The purpose of this module is to make students aware of the diversity of approaches to international theory. Within International Relations (ir) theory there exist highly divergent interpretations and applications of key concepts (e.g. power, the state, agency, structure, and world order) as well as contested views about the practical purpose underpinning theories of world politics. As a result, it will be possible to recognise not only how international theory informs policy-making and practice but also, perhaps, how truly contested the underlying assumptions of world politics are.
In order to make often complex theories in International Relations more accessible to students, Adam David Morton and I try to engage students through different teaching methods. In 2011/12, this included the launch of a poetry competition. After all, Roland Bleiker has himself emphasised the role of the poetic image in challenging dominant modes of thinking and practice within International Relations.
The first winner in 2011/2012 was Zubeda Mir.
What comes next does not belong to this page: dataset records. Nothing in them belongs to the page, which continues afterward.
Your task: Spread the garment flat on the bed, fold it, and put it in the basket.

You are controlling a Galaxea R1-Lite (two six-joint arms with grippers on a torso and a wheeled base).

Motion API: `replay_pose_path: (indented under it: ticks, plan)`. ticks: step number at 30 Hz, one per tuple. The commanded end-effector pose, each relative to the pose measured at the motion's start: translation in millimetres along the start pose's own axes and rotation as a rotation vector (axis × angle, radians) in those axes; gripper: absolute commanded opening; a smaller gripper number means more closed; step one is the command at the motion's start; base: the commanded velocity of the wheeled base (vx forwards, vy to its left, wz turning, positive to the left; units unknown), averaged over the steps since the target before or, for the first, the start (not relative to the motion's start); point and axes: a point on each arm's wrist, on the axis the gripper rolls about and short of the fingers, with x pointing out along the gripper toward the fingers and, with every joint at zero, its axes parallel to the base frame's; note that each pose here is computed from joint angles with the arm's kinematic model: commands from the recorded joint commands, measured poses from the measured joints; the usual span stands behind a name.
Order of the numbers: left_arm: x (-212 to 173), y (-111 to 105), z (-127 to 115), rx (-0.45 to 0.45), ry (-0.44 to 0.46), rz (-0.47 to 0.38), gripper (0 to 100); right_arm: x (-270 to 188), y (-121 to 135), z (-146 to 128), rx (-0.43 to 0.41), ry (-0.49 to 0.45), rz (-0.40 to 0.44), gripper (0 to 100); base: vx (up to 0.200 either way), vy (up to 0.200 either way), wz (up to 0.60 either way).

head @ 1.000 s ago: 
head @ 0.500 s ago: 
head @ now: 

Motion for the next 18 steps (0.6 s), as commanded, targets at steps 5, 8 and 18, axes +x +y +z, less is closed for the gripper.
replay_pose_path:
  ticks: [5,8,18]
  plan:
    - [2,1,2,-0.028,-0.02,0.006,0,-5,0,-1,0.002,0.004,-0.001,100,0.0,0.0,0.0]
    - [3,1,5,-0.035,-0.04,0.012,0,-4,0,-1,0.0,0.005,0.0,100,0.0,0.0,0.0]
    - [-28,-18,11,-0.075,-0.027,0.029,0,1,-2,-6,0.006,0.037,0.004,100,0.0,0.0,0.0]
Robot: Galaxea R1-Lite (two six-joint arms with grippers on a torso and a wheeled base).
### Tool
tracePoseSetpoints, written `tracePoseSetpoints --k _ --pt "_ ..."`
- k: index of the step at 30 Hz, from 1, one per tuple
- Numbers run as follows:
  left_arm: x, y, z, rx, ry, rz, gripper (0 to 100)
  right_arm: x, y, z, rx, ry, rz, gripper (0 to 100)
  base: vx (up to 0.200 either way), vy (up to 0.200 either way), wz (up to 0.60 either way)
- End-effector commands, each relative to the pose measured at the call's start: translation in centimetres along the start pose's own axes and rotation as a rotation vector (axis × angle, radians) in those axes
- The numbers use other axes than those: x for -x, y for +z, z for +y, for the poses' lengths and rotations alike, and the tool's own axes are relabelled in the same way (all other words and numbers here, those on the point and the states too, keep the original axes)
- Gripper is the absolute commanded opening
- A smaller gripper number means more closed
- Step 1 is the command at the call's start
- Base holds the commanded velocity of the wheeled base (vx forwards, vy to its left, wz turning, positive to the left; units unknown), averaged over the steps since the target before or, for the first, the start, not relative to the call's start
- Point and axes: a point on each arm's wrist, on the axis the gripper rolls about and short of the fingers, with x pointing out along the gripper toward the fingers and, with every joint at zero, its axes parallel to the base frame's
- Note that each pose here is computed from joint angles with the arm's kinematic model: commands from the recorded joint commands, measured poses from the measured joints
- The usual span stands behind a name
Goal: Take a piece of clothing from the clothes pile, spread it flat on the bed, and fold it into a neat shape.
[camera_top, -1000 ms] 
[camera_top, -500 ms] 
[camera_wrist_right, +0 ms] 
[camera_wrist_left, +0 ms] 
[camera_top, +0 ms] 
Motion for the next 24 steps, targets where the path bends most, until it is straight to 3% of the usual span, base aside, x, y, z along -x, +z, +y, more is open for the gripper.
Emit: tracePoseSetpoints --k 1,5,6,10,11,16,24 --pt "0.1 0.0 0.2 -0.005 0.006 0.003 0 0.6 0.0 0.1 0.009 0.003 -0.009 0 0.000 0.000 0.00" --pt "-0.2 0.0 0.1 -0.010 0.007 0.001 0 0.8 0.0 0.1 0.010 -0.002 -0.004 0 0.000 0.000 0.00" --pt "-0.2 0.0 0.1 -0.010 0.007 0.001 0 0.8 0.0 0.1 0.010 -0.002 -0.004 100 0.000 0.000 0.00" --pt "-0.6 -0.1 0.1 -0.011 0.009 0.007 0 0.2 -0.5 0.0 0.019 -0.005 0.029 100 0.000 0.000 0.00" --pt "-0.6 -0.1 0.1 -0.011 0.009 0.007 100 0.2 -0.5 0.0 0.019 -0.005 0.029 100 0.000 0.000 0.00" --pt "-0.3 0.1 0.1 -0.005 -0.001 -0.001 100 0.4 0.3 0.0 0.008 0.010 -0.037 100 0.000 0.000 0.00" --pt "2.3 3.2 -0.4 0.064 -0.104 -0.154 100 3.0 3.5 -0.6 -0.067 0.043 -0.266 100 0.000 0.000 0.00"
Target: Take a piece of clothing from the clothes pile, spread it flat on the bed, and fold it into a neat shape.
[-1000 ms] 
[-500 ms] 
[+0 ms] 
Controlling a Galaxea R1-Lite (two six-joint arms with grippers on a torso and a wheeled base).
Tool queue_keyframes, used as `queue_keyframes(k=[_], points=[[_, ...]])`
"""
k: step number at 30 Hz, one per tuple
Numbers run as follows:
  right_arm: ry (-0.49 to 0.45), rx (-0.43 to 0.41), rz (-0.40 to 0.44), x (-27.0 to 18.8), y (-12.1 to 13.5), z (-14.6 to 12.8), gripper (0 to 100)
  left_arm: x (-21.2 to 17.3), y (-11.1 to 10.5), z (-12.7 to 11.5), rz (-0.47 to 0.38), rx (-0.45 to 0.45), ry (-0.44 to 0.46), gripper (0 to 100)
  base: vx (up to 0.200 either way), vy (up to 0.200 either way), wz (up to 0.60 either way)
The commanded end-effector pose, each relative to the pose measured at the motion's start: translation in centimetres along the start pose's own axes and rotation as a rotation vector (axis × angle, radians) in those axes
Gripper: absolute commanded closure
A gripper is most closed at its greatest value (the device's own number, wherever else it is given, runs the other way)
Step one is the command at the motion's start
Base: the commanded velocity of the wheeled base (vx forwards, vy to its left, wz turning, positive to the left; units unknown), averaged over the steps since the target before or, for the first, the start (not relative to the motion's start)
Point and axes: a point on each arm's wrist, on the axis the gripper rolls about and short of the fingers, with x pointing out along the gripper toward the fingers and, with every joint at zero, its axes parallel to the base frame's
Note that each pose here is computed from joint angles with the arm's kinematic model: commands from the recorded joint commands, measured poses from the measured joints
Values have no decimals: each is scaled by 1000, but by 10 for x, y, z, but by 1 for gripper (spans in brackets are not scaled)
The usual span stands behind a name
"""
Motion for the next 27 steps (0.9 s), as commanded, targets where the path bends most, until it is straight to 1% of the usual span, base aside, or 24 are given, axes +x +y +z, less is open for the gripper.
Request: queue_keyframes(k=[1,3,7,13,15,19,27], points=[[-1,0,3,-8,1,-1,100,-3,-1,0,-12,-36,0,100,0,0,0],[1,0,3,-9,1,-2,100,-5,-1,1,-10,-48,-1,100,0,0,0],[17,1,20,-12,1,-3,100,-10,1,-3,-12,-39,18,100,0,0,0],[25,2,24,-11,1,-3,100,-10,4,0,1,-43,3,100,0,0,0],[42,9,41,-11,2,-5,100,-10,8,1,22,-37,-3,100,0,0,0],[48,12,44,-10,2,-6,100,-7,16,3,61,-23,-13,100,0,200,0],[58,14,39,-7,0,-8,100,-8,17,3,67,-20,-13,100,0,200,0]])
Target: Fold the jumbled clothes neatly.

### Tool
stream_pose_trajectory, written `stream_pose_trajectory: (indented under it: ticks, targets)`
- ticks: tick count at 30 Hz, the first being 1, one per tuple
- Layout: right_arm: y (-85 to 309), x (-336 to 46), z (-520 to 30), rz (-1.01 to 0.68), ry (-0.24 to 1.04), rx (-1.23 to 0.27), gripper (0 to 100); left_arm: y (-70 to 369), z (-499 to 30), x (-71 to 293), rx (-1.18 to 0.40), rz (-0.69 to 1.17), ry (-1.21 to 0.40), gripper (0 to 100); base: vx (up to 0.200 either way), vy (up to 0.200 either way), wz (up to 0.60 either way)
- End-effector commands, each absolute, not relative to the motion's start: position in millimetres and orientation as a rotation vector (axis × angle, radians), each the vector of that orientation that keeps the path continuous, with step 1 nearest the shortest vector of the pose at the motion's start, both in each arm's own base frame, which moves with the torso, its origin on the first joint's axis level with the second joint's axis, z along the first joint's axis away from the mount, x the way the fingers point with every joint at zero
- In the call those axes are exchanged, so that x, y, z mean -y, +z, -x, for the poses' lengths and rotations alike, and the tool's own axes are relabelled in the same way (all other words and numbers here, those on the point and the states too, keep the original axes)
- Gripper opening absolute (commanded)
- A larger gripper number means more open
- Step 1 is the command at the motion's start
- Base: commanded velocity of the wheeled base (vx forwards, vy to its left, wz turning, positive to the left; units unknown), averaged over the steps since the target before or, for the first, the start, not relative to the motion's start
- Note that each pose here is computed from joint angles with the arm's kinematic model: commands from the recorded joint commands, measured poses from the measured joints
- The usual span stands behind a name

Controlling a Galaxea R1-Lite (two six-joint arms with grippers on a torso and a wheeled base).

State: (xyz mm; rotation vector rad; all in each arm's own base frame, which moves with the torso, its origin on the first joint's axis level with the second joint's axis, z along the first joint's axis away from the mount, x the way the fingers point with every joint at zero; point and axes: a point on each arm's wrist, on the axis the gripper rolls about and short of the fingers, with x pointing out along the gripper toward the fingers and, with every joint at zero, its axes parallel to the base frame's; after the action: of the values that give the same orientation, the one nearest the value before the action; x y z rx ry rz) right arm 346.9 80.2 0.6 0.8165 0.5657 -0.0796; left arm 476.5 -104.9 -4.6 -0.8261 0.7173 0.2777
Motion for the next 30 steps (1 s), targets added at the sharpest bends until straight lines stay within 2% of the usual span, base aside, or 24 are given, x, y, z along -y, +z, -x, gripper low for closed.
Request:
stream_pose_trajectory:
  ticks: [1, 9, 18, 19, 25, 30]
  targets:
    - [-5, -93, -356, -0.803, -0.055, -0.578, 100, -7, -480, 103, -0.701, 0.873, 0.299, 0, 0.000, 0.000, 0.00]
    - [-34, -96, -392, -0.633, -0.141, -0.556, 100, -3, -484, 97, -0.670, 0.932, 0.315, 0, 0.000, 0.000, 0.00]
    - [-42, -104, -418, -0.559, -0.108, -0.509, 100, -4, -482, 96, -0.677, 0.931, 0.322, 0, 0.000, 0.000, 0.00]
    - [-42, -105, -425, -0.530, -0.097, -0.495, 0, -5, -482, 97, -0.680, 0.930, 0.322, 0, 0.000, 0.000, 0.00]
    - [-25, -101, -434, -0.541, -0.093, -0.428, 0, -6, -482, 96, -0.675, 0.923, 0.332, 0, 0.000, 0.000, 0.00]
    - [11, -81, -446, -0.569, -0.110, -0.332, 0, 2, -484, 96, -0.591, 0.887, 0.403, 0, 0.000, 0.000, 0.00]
In 2012/13 we had three winners: Alex Chalkley, Jamie Jordan and Elio Calcagno.
BISA teaching award:
Both Adam David Morton and myself were jointly awarded the 2012/13 British International Studies Association (BISA)-Higher Education Academy (HEA) Award for Excellence in Teaching International Studies linked to our co-taught MA module Theories & Concepts in International Relations.
In making the award, the BISA Teaching and Learning Committee wrote:
‘For their range of interventions and innovative teaching practices on their MA module on IR theory and concepts, Professor Bieler and Dr Morton are worthy recipients of the award for teaching excellence. They have clearly demonstrated the ability and means to teach a difficult subject well and their suite of innovations, including the use of film, music, mini-roundtables, poetry competitions and online resources and tools, provides ample and multifaceted opportunities for their students to engage with the subject and to deepen their learning and appreciation. They are commended in particular for their use of everyday objects as a way into complex theories and their development of a subject-specific pedagogical approach, as well as their work to disseminate their teaching practice through blogs and publication.’